# My second attempt



## harrysin (Jan 15, 2007)

Well guys, this morning I pruned a Conifer tree in our front garden and instead of putting it all through the multcher, I kept back a few branches,( thick twigs really) and this afternoon prepared some for the lathe. With such a small diameter there didn't seem many options so this is my attempt at a finial, because I only have the means to turn between centres, I couldn't make a point, so I couldn't resist the urge to go over to my metal lathe, which I'm far more familiar with and make a pointy tip from brass.


----------



## chippypah (Dec 24, 2007)

Very good my friend, the combination of metal and wood. Yes it is so nice when you get stands when turning, great satisfaction. So looks like Marlene will have to let you get that swivel head lathe next hehehe, now you are totally hooked there will be no stoping you.
Cheers
Pete


----------



## harrysin (Jan 15, 2007)

Thanks Pete, Marlene is not the problem, If I said I want to spend two grand on a lathe and accessories she would say something like " why don't you go today and get them" I'm not kidding, she really is an angel, as you well know, putting up with me for 54 years!
The problem is, do I have enough free time to pursue all my interests, don't forget that you guys keep me talking on Skype for between one and three hours most days! I must say that today, armed with lots of new hints and tips, I approached the lathe with far more confidence, but know that I have a great deal to learn.


----------



## karateed (Feb 7, 2006)

When it comes to learning it seems you're doing a great job of teaching Harry. I love your projects and the imagination you're using with them and the daring you have to forge ahead and try something new.

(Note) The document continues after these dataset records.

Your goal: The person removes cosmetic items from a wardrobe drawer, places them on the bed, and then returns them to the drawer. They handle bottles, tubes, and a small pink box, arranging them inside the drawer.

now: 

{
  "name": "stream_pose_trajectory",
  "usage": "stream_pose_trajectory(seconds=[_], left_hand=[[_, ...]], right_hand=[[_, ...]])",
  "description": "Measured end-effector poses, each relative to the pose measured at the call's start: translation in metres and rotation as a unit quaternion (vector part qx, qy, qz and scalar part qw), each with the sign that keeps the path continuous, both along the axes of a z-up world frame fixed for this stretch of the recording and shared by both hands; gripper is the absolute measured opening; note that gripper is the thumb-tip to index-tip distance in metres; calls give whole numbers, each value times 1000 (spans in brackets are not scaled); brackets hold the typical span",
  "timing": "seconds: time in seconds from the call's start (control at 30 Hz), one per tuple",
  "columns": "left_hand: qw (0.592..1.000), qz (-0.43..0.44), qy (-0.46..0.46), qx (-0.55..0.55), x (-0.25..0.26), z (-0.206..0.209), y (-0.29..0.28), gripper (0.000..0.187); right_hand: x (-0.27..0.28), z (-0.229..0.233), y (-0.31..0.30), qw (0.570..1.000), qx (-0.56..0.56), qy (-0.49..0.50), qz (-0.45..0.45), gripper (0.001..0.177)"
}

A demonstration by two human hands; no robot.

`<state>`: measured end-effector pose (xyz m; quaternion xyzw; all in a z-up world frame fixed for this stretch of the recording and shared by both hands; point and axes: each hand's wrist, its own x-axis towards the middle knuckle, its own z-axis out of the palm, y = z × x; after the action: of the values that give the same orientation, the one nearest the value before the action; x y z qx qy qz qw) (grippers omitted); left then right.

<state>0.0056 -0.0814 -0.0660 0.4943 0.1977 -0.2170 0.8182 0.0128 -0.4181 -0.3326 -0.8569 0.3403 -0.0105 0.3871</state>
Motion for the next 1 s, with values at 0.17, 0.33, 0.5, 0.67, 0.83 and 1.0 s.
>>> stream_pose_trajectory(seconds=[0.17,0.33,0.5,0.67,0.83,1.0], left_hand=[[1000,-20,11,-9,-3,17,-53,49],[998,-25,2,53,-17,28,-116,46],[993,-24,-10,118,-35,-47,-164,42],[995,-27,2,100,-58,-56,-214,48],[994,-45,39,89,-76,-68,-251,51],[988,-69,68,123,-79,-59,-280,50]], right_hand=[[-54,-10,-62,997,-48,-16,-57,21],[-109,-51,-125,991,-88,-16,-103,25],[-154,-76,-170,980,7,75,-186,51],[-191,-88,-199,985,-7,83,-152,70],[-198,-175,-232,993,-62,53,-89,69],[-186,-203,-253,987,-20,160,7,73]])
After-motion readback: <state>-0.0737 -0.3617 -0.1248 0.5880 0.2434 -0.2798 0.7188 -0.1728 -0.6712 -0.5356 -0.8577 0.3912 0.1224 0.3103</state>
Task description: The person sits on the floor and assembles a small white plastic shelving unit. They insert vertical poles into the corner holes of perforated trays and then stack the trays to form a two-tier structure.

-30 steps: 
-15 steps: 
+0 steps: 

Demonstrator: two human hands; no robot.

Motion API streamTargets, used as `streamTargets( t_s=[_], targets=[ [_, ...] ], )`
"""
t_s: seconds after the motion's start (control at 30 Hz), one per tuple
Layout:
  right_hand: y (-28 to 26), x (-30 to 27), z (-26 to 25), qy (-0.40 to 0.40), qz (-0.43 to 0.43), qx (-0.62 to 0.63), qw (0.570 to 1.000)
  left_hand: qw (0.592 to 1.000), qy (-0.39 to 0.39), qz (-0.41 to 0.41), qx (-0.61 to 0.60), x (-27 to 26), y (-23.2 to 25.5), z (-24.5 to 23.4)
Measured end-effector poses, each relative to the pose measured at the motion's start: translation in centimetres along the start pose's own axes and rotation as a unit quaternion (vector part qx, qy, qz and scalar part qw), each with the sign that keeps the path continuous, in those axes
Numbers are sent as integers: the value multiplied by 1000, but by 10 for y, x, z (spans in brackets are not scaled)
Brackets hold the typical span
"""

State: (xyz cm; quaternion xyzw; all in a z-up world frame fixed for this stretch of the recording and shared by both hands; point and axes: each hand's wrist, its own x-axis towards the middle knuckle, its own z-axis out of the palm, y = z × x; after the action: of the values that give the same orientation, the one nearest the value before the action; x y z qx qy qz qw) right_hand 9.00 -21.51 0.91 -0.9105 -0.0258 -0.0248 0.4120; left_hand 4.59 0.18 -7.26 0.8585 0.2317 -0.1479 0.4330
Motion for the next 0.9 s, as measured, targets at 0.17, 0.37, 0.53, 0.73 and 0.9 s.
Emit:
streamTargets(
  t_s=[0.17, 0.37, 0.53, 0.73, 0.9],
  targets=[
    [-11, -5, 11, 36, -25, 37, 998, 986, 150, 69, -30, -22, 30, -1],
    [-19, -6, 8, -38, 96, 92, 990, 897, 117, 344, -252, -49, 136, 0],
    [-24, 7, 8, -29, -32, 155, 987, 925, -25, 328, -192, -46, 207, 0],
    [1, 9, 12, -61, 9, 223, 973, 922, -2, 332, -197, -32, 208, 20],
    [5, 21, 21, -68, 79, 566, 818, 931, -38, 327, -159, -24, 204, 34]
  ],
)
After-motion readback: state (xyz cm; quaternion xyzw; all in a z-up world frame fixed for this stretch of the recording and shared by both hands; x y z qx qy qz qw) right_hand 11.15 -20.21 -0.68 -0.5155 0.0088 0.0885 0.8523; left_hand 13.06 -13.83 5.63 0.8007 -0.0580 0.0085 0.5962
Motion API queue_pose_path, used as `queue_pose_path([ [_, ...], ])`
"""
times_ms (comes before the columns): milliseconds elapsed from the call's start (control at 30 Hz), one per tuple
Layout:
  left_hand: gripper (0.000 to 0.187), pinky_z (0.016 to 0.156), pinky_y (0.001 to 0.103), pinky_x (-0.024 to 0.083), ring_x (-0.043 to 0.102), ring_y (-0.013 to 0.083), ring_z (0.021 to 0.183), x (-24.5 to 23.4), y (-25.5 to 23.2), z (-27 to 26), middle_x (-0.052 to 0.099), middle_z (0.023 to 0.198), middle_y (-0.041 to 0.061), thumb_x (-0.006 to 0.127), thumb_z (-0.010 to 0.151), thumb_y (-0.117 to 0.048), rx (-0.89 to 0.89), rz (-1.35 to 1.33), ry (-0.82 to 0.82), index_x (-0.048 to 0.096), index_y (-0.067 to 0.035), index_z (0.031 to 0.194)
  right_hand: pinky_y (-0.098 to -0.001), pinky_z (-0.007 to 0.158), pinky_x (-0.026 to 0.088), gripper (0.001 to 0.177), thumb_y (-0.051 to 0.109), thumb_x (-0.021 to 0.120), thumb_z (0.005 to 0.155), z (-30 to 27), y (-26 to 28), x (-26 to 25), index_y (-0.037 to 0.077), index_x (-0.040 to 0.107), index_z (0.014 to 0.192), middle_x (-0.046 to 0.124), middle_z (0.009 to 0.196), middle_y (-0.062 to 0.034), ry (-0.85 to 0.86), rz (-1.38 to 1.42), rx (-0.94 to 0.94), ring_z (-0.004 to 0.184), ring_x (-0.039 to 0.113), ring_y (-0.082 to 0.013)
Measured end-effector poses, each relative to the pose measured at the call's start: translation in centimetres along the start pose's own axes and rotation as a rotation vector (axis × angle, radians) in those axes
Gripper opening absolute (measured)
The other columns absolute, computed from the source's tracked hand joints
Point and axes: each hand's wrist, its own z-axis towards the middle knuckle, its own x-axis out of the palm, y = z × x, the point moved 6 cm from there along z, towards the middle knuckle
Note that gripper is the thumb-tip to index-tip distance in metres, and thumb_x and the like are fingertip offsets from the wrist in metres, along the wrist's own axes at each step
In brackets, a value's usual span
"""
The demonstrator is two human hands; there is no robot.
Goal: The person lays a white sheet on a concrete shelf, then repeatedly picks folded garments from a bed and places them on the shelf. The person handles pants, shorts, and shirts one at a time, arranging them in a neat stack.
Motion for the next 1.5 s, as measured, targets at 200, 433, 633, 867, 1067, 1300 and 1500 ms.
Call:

Very nice finial, good combo.

Ed.......


----------



## curiousgeorge (Nov 6, 2006)

Way to go Harry! I accept your challenge, as soon as I can get in the shop without freezing. I think I'm getting cabin fever...


----------



## Dr.Zook (Sep 10, 2004)

*I told you so!*

See Harry. When you put the metal end of the tool next to the wood you get chips, not powder.       
Nice work by the way. Or is it "good on ya"?


----------



## BernieW (Sep 12, 2006)

Harry my friend you did well. Yep no dust. That piece is a beauty. Keep'em coming Harry. They get easier the more you do. Harry you don't need a big lathe you need a chuck.


----------



## harrysin (Jan 15, 2007)

"Harry you don't need a big lathe you need a chuck."

Bernie, you're right (as usual), I can get a Nova G3 with 50mm jaws for $160.00 and extra jaws are about $25.00 a set. I figure that if I do get the turning bug the chuck would be transferable to a bigger lathe and thread inserts are available should this be necessary.


----------



## harrysin (Jan 15, 2007)

I was about to thank Ed, George and Dave when I hit the wrong button and exited the forum, so here is the thank you for you're continued encouragement. Thanks George for the bandsaw blade selection chart, I've been studying it during the break.


----------



## curiousgeorge (Nov 6, 2006)

You're welcome Harry. I ordered a Nova G3 last week along with some specialty tool rests for my Shopsmith while attending the begining lathe class. I think it's on backorder because I haven't been notified that it is being processed yet and it's been a week.


----------



## karateed (Feb 7, 2006)

Hey Harry,

What's not to encourage, it's a real pleasure watching your progress.

Ed......


----------



## harrysin (Jan 15, 2007)

George, don't forget that as soon as we both have the chucks it's ready, get set,and GO!


----------



## curiousgeorge (Nov 6, 2006)

OK Harry, the partys on. You are way ahead in the skill department. I hope I don't fall on my face.


----------



## chippypah (Dec 24, 2007)

This is going to be a good test, and I for one are looking forward to the creations you both do.
Cheers
Pete


----------



## harrysin (Jan 15, 2007)

"OK Harry, the partys on. You are way ahead in the skill department. I hope I don't fall on my face."


Hey George, we're not talking routers here, you're the one who has just finished a turning course! I'M relying on written information given on the forum, plus of course that first class article that YOU emailed to me!


----------